This data reflects a significant increase in debt pressure on software companies in a high-interest-rate environment, with many growth-oriented SaaS and tech firms facing repayment difficulties.

Investors are accelerating the sell-off of overvalued software stocks, with funds shifting from highly leveraged tech companies to more stable assets or distressed debt buyers, putting pressure on software firms and VC holdings, while benefiting distressed asset acquirers and defensive sectors.

Source: Public Information

ABAB AI Insight

a16z has previously warned about the overvaluation and interest rate sensitivity of the software industry from 2023 to 2025. The 35% non-performing loan ratio data continues the trend from the ZIRP era of high-growth financing to debt restructuring in a high-interest-rate environment. Earlier, the firm participated in debt restructuring and secondary financing for some software companies through multiple funds.

In terms of capital pathways, software companies previously relied on low-interest debt and VC funding to maintain high growth and cash-burning expansion.

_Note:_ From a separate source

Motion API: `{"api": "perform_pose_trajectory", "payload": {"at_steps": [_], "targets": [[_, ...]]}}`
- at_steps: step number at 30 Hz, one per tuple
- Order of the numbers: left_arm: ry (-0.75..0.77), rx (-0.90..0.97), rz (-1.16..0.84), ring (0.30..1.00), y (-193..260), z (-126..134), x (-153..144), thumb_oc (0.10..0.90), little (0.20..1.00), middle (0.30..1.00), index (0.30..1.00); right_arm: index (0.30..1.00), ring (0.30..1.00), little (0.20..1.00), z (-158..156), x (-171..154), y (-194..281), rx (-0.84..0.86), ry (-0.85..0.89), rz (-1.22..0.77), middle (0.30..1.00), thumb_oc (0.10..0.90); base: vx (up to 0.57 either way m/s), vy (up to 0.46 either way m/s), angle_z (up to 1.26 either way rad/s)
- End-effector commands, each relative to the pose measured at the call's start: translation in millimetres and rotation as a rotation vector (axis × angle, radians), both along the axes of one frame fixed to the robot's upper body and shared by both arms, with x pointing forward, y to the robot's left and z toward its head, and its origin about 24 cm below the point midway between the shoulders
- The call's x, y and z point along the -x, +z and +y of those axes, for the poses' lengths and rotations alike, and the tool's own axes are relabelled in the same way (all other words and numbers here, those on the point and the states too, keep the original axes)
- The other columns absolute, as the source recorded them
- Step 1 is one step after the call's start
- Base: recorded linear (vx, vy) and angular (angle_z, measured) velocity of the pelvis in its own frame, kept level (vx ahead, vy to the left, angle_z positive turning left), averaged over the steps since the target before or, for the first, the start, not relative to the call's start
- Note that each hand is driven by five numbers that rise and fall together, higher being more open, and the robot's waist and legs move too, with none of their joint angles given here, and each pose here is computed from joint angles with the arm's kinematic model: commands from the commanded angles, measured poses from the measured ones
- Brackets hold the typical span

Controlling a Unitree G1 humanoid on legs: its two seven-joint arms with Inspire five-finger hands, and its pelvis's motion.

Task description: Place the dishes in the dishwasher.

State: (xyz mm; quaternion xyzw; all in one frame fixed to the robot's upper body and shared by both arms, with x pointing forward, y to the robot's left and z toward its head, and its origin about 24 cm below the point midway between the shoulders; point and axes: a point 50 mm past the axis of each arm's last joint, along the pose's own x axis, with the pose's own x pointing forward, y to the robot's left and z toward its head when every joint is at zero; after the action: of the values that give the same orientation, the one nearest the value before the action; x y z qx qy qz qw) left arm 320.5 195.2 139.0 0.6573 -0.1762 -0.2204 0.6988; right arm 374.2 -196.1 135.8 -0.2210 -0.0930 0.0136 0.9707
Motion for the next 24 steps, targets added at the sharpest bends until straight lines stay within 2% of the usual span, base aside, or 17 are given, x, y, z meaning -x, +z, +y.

With interest rates remaining high, repayment pressures have surged. a16z has released signals through public data, strategically aiming to help LPs assess portfolio risks while laying the groundwork for future acquisitions of quality distressed software assets.

Similar to the large-scale layoffs and valuation resets of high-growth SaaS companies in 2022-2023, or the concentration of tech non-performing assets post-2008, the software industry is currently in the mid-to-late stage of transitioning from a high-leverage, interest-sensitive model to a cash flow priority model, with a few highly profitable leading companies gaining more control.

Essentially, this is a concentration of capital: high interest rates shift the pricing power in the software industry from growth narratives to cash flow and debt sustainability. The mechanism is that the difficulty of debt maturity and refinancing accelerates the survival of the fittest, forcing capital to concentrate from high-burn companies to software entities with moats and positive cash flow, while creating acquisition windows for distressed funds.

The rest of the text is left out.